В солнечной и вместительной комнате дома престарелых старушки, видимо, совсем изныли в ожидании свеженького слушателя — не успела Матрена оглядеться в бывших барских покоях, как низвергнулся на нее говорливый ливень здешних обитательниц.
Попытки Ипполита ухватить словесное главенство были немедленно потоплены неудержимой лавиной душевных излияний. Он мудро решил дождаться спада первой волны, чтобы затем безраздельно верховодить в компании. Но старушки бдительно зыркали оживившимися глазами по лицу Ипполита, не оставляя ему никаких пауз и надежд.
Ипполит обреченно понял, что отныне придется внимать Матрене другим речам, да и он в деревне останется одиноким и неуслышанным и вряд ли свидятся они на этом свете… Ипполит задергал веками, стараясь прогнать жалость, которая начала слезить глаза.
Он поспешно принялся снаряжаться в обратную дорогу, балагурно прощаться с обитательницами просторного покоя:
— Матрену не забижайте… Не был бы женатым… — Обжегся о колючий прищур Матрены, удержался в шалой игре. — Сватов вовремя не отрядил.
Сразу же откликнулась старушка, хозяйничавшая в красном углу комнаты.

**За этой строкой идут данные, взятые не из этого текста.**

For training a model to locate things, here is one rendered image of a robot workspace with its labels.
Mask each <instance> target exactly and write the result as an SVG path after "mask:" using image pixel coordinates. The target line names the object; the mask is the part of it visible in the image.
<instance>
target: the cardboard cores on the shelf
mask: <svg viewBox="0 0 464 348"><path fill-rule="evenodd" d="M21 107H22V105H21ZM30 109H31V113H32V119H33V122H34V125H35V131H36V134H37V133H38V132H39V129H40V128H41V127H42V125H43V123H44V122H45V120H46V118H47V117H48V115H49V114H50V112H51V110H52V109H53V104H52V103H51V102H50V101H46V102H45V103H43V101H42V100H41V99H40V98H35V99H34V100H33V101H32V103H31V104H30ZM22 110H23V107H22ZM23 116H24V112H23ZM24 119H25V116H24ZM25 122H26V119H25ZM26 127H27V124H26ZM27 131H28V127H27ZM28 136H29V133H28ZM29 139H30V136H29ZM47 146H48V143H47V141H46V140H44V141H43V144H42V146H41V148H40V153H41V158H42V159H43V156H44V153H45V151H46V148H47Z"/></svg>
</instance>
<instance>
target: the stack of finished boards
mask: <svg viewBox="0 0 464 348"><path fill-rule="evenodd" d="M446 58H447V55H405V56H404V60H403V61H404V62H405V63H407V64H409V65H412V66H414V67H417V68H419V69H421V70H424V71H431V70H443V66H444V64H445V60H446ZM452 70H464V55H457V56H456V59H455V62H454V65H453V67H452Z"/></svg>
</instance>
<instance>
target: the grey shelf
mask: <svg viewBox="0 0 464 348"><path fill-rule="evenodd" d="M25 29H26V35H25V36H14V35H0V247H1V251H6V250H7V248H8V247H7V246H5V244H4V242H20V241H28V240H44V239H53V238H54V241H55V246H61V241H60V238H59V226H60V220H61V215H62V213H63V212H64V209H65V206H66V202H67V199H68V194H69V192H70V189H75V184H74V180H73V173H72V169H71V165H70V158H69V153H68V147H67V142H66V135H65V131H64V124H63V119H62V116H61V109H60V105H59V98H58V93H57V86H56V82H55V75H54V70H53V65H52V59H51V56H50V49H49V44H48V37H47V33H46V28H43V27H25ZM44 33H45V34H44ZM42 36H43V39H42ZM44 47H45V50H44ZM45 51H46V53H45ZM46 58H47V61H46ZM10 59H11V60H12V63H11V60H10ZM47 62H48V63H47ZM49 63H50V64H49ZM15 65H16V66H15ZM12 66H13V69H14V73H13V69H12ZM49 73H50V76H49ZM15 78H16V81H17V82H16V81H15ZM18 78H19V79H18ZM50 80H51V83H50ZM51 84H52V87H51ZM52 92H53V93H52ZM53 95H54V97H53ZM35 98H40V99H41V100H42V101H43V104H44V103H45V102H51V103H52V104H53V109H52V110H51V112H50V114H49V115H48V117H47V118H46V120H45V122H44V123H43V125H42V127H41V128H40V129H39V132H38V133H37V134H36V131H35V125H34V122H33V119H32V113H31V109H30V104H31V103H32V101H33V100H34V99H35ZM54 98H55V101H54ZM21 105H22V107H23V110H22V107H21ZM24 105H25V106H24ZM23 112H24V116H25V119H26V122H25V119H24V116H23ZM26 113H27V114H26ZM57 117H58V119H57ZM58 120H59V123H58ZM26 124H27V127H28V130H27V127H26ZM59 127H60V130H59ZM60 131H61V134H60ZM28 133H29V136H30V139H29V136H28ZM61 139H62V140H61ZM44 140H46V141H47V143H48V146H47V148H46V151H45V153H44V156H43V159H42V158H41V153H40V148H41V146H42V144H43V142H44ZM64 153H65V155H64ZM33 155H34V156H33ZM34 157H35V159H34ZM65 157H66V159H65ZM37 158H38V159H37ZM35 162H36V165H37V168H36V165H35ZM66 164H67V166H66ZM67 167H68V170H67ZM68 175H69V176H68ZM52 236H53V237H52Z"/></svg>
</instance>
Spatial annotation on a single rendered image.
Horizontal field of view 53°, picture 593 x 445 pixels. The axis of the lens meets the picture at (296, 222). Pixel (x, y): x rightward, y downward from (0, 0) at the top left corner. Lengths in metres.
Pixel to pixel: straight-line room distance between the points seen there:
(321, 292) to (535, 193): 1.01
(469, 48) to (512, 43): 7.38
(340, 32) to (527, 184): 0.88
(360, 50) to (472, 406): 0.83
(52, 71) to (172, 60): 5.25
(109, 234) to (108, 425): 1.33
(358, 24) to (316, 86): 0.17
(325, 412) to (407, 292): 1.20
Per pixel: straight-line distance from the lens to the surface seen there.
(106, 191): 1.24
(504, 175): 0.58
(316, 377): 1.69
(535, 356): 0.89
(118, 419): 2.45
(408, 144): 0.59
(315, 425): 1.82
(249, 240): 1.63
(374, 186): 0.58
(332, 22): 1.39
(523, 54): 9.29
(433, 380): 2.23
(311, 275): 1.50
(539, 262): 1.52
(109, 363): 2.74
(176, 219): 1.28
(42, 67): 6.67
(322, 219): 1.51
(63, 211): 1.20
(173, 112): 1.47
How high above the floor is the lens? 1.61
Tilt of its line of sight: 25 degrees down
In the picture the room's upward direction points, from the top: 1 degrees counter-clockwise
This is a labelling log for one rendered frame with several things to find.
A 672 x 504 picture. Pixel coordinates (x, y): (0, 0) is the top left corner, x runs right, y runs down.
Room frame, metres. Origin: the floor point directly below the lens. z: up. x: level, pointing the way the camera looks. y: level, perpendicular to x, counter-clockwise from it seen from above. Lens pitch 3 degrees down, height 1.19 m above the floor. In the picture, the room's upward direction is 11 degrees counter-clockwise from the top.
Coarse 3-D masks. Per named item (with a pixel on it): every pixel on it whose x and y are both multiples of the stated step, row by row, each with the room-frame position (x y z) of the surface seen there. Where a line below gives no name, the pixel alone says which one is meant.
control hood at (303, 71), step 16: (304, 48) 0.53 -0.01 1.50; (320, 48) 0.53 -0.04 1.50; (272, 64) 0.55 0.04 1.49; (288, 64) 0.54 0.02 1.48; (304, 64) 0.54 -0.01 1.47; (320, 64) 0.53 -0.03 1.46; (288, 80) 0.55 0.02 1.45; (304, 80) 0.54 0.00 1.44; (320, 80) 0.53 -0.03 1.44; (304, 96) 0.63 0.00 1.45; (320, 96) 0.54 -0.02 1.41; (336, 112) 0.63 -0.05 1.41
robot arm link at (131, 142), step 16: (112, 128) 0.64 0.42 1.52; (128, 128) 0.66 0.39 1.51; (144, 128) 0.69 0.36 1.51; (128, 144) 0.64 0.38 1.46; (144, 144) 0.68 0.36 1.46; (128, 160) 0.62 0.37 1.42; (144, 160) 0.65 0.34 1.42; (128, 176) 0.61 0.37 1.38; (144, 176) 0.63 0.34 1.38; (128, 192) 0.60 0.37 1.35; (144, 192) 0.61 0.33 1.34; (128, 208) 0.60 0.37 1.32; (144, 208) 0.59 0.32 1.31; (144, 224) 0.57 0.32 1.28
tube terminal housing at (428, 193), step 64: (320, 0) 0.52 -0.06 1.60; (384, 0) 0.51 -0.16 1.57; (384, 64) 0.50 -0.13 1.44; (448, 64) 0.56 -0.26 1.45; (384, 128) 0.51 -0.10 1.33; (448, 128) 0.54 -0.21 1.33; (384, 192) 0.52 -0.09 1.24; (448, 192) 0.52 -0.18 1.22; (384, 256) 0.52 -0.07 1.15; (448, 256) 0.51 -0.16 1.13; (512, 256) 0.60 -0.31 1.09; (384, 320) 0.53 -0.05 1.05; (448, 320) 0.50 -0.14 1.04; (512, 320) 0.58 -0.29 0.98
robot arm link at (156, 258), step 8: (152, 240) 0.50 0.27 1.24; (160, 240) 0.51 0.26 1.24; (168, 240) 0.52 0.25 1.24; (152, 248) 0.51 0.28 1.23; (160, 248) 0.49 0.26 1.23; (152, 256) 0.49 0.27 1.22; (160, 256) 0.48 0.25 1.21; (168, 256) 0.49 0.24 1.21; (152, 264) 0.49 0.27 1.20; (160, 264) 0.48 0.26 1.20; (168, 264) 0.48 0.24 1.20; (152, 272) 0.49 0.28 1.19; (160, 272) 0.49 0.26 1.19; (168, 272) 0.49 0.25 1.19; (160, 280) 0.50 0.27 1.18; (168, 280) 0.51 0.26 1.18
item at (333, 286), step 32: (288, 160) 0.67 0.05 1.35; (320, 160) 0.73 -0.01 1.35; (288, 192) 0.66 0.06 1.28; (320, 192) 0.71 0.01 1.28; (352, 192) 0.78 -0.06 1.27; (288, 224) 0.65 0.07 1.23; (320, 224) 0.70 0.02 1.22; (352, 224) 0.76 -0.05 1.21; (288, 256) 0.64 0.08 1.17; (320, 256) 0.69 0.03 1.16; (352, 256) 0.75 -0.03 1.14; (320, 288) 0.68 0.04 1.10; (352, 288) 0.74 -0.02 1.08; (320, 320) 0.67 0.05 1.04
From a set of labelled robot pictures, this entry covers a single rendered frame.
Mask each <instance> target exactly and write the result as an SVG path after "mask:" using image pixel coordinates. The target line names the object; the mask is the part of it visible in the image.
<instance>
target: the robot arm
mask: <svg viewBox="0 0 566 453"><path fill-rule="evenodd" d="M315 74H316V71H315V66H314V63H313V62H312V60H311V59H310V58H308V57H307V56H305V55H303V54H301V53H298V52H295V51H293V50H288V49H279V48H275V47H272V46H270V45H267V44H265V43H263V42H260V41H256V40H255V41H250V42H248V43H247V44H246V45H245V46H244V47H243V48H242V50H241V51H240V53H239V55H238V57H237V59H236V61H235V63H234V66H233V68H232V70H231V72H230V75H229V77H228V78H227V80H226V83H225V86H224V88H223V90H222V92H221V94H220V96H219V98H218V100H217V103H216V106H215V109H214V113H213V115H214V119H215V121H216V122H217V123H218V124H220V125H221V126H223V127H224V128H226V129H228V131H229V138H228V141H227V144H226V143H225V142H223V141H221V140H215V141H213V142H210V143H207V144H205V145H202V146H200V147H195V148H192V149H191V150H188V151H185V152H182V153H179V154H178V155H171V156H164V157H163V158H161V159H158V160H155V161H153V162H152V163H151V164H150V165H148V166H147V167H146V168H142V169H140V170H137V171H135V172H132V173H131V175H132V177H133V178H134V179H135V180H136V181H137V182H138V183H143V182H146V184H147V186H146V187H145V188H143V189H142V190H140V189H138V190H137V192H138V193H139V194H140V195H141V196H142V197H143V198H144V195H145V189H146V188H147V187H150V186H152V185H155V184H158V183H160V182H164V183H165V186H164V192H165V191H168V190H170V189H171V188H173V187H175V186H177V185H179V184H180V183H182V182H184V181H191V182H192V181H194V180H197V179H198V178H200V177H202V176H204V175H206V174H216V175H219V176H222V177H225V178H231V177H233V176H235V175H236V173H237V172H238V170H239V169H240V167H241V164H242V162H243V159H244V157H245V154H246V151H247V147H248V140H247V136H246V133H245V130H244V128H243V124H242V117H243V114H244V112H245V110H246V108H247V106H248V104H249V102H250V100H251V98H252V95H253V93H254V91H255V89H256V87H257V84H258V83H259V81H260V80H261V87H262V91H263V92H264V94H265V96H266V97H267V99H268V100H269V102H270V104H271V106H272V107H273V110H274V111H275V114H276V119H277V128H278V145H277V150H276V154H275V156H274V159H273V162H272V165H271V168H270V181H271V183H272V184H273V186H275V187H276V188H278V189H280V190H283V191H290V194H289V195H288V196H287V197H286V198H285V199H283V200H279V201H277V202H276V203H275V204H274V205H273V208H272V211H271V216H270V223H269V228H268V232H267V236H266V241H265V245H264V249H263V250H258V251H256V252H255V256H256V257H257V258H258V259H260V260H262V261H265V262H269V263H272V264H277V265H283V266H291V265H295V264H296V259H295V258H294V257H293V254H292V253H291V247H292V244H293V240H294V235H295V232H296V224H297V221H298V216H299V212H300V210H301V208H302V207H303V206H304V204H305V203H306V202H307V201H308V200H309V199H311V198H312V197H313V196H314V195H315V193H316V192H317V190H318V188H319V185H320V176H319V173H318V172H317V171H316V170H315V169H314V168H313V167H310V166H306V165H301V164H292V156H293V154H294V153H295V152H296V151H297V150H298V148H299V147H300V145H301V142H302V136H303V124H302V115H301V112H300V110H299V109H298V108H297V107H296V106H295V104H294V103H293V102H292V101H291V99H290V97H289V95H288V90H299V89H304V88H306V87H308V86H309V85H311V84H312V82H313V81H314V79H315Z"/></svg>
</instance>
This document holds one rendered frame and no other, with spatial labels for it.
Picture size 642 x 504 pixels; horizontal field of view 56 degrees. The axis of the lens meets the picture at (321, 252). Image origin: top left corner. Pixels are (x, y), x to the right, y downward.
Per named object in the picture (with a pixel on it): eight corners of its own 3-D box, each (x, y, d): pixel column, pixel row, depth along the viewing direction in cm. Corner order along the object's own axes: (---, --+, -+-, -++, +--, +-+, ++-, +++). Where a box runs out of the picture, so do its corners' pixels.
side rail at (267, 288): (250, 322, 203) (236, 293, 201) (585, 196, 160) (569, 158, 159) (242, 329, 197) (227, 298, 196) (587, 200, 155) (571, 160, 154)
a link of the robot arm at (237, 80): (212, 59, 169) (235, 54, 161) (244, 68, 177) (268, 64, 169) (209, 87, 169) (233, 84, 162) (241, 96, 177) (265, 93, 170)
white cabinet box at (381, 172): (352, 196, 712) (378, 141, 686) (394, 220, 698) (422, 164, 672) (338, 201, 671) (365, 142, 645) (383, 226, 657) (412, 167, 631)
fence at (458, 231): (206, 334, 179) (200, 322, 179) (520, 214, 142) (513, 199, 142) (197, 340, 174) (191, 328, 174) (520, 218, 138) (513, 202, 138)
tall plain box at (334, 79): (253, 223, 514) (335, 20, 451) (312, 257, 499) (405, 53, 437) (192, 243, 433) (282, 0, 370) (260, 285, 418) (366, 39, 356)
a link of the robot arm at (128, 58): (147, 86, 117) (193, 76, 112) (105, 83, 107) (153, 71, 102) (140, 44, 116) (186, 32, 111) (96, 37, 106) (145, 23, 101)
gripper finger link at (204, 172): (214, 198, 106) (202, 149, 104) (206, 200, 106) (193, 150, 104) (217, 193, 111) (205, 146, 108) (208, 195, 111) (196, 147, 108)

Сухонькая, подвижная, она брезгливо дернула востреньким носиком, словно что-то понюхала вокруг, сердито развернулась к Ипполиту:
— Земля по тебе скучает, а ты все ухажера из себя корчишь. Такие слова двадцатилетним говорят…
Не раздумывая, Ипполит отсчитал сдачу:
— Кому и в двадцать не говорят, а которым всю жизнь такие слова годятся…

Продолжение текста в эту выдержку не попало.